→ **WHAT NEEDS TO BE DONE**
Transcribe every line of the material below exactly, leaving out the pictures.
*** Block opens ***
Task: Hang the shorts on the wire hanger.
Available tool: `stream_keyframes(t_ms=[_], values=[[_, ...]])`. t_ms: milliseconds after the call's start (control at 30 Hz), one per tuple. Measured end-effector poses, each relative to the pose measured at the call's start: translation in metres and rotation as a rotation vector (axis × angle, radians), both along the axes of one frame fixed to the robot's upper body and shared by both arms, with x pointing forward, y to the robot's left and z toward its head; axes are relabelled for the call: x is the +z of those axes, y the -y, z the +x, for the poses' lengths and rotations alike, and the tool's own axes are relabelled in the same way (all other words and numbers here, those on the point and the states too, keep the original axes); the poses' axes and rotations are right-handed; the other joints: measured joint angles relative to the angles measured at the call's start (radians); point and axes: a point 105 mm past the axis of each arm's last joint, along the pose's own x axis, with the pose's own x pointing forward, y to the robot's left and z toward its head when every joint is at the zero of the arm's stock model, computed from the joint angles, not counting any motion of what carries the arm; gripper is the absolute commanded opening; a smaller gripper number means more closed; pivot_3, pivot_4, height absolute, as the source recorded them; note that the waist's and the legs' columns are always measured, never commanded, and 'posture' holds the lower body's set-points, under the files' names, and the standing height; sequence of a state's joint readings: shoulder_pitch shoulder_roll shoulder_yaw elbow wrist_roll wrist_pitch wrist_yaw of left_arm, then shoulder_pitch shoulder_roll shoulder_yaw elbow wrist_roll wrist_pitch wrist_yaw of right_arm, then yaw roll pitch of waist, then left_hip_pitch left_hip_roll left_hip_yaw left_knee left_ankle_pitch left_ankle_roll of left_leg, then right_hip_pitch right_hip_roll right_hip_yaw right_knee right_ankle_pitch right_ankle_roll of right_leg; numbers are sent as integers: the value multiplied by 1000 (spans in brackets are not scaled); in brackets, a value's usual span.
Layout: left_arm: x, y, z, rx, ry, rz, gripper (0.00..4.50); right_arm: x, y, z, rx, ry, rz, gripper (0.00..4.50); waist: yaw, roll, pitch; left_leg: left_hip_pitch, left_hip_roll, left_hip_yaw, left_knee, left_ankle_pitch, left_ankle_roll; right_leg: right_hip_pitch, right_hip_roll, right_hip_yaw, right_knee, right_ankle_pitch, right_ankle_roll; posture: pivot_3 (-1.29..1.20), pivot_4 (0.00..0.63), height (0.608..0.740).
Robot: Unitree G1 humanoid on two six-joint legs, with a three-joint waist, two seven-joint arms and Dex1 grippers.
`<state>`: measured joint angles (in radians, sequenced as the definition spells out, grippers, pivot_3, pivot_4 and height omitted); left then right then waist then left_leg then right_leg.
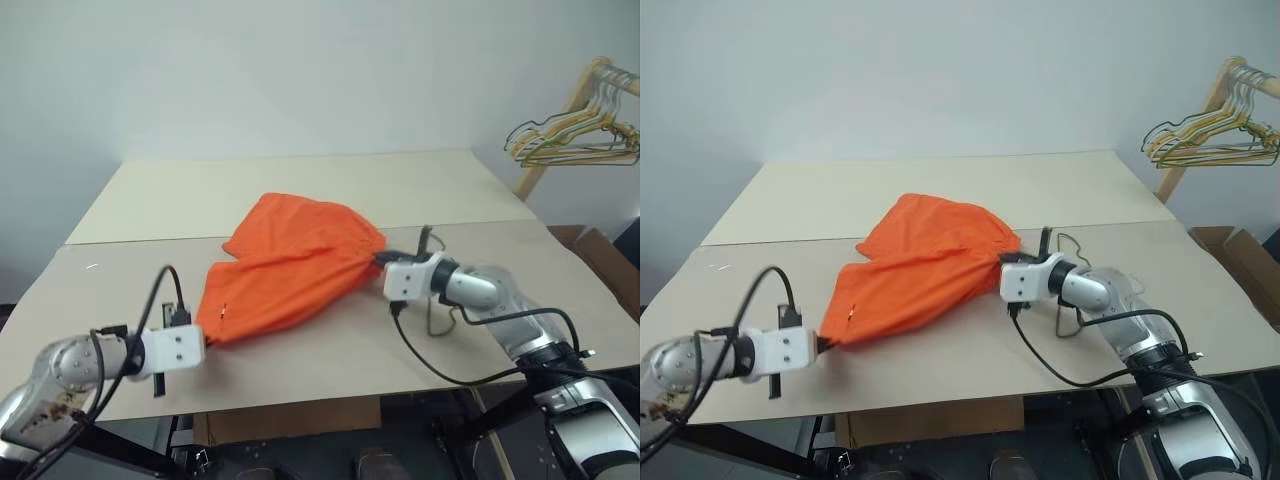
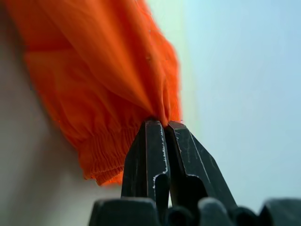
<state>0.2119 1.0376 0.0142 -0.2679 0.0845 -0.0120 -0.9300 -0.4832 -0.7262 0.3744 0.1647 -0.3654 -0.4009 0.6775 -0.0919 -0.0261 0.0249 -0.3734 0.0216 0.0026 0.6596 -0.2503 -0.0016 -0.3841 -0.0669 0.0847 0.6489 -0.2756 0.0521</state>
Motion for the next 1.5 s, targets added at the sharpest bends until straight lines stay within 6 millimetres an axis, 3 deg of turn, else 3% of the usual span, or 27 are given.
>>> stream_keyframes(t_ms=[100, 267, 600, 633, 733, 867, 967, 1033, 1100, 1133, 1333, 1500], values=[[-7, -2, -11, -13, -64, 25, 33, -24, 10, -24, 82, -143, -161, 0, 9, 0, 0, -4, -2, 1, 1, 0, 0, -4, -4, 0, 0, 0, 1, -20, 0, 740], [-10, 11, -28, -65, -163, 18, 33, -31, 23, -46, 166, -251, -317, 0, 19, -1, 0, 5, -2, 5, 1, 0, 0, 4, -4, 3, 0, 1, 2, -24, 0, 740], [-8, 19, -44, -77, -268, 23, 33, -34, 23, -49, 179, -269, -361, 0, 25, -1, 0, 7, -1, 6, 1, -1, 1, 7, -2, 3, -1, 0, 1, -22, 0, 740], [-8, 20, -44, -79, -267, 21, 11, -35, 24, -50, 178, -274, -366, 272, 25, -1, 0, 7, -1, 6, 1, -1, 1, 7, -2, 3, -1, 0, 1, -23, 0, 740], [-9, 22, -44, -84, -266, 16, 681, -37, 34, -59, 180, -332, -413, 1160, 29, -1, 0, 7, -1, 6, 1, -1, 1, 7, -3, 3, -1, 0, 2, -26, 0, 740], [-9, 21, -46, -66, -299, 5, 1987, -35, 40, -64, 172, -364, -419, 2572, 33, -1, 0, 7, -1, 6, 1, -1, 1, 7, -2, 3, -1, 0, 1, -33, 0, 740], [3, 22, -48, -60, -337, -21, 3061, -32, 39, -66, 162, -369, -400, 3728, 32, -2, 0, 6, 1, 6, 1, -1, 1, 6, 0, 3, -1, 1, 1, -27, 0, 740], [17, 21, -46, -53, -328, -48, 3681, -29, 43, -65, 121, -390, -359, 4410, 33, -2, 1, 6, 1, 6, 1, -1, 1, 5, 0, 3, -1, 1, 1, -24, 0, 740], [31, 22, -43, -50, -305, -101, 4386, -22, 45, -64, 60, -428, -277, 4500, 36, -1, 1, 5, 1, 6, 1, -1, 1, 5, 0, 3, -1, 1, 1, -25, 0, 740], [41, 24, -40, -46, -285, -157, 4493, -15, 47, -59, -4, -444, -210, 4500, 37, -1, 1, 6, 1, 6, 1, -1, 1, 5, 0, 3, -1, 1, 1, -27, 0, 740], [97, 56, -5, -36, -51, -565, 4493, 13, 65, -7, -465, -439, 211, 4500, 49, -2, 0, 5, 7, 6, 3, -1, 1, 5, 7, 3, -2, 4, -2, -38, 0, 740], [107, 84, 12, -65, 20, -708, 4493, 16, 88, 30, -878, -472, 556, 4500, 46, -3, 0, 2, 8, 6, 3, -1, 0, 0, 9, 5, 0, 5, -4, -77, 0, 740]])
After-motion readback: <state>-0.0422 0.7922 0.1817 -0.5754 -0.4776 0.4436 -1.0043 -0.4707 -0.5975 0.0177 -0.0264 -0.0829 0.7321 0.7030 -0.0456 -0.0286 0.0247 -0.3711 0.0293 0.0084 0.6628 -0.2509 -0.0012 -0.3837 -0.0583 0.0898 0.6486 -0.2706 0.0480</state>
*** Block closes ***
→ **WRITTEN RESPONSE**
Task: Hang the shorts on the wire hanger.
Available tool: `stream_keyframes(t_ms=[_], values=[[_, ...]])`. t_ms: milliseconds after the call's start (control at 30 Hz), one per tuple. Measured end-effector poses, each relative to the pose measured at the call's start: translation in metres and rotation as a rotation vector (axis × angle, radians), both along the axes of one frame fixed to the robot's upper body and shared by both arms, with x pointing forward, y to the robot's left and z toward its head; axes are relabelled for the call: x is the +z of those axes, y the -y, z the +x, for the poses' lengths and rotations alike, and the tool's own axes are relabelled in the same way (all other words and numbers here, those on the point and the states too, keep the original axes); the poses' axes and rotations are right-handed; the other joints: measured joint angles relative to the angles measured at the call's start (radians); point and axes: a point 105 mm past the axis of each arm's last joint, along the pose's own x axis, with the pose's own x pointing forward, y to the robot's left and z toward its head when every joint is at the zero of the arm's stock model, computed from the joint angles, not counting any motion of what carries the arm; gripper is the absolute commanded opening; a smaller gripper number means more closed; pivot_3, pivot_4, height absolute, as the source recorded them; note that the waist's and the legs' columns are always measured, never commanded, and 'posture' holds the lower body's set-points, under the files' names, and the standing height; sequence of a state's joint readings: shoulder_pitch shoulder_roll shoulder_yaw elbow wrist_roll wrist_pitch wrist_yaw of left_arm, then shoulder_pitch shoulder_roll shoulder_yaw elbow wrist_roll wrist_pitch wrist_yaw of right_arm, then yaw roll pitch of waist, then left_hip_pitch left_hip_roll left_hip_yaw left_knee left_ankle_pitch left_ankle_roll of left_leg, then right_hip_pitch right_hip_roll right_hip_yaw right_knee right_ankle_pitch right_ankle_roll of right_leg; numbers are sent as integers: the value multiplied by 1000 (spans in brackets are not scaled); in brackets, a value's usual span.
Layout: left_arm: x, y, z, rx, ry, rz, gripper (0.00..4.50); right_arm: x, y, z, rx, ry, rz, gripper (0.00..4.50); waist: yaw, roll, pitch; left_leg: left_hip_pitch, left_hip_roll, left_hip_yaw, left_knee, left_ankle_pitch, left_ankle_roll; right_leg: right_hip_pitch, right_hip_roll, right_hip_yaw, right_knee, right_ankle_pitch, right_ankle_roll; posture: pivot_3 (-1.29..1.20), pivot_4 (0.00..0.63), height (0.608..0.740).
Robot: Unitree G1 humanoid on two six-joint legs, with a three-joint waist, two seven-joint arms and Dex1 grippers.
`<state>`: measured joint angles (in radians, sequenced as the definition spells out, grippers, pivot_3, pivot_4 and height omitted); left then right then waist then left_leg then right_leg.
<state>0.2119 1.0376 0.0142 -0.2679 0.0845 -0.0120 -0.9300 -0.4832 -0.7262 0.3744 0.1647 -0.3654 -0.4009 0.6775 -0.0919 -0.0261 0.0249 -0.3734 0.0216 0.0026 0.6596 -0.2503 -0.0016 -0.3841 -0.0669 0.0847 0.6489 -0.2756 0.0521</state>
Motion for the next 1.5 s, targets added at the sharpest bends until straight lines stay within 6 millimetres an axis, 3 deg of turn, else 3% of the usual span, or 27 are given.
>>> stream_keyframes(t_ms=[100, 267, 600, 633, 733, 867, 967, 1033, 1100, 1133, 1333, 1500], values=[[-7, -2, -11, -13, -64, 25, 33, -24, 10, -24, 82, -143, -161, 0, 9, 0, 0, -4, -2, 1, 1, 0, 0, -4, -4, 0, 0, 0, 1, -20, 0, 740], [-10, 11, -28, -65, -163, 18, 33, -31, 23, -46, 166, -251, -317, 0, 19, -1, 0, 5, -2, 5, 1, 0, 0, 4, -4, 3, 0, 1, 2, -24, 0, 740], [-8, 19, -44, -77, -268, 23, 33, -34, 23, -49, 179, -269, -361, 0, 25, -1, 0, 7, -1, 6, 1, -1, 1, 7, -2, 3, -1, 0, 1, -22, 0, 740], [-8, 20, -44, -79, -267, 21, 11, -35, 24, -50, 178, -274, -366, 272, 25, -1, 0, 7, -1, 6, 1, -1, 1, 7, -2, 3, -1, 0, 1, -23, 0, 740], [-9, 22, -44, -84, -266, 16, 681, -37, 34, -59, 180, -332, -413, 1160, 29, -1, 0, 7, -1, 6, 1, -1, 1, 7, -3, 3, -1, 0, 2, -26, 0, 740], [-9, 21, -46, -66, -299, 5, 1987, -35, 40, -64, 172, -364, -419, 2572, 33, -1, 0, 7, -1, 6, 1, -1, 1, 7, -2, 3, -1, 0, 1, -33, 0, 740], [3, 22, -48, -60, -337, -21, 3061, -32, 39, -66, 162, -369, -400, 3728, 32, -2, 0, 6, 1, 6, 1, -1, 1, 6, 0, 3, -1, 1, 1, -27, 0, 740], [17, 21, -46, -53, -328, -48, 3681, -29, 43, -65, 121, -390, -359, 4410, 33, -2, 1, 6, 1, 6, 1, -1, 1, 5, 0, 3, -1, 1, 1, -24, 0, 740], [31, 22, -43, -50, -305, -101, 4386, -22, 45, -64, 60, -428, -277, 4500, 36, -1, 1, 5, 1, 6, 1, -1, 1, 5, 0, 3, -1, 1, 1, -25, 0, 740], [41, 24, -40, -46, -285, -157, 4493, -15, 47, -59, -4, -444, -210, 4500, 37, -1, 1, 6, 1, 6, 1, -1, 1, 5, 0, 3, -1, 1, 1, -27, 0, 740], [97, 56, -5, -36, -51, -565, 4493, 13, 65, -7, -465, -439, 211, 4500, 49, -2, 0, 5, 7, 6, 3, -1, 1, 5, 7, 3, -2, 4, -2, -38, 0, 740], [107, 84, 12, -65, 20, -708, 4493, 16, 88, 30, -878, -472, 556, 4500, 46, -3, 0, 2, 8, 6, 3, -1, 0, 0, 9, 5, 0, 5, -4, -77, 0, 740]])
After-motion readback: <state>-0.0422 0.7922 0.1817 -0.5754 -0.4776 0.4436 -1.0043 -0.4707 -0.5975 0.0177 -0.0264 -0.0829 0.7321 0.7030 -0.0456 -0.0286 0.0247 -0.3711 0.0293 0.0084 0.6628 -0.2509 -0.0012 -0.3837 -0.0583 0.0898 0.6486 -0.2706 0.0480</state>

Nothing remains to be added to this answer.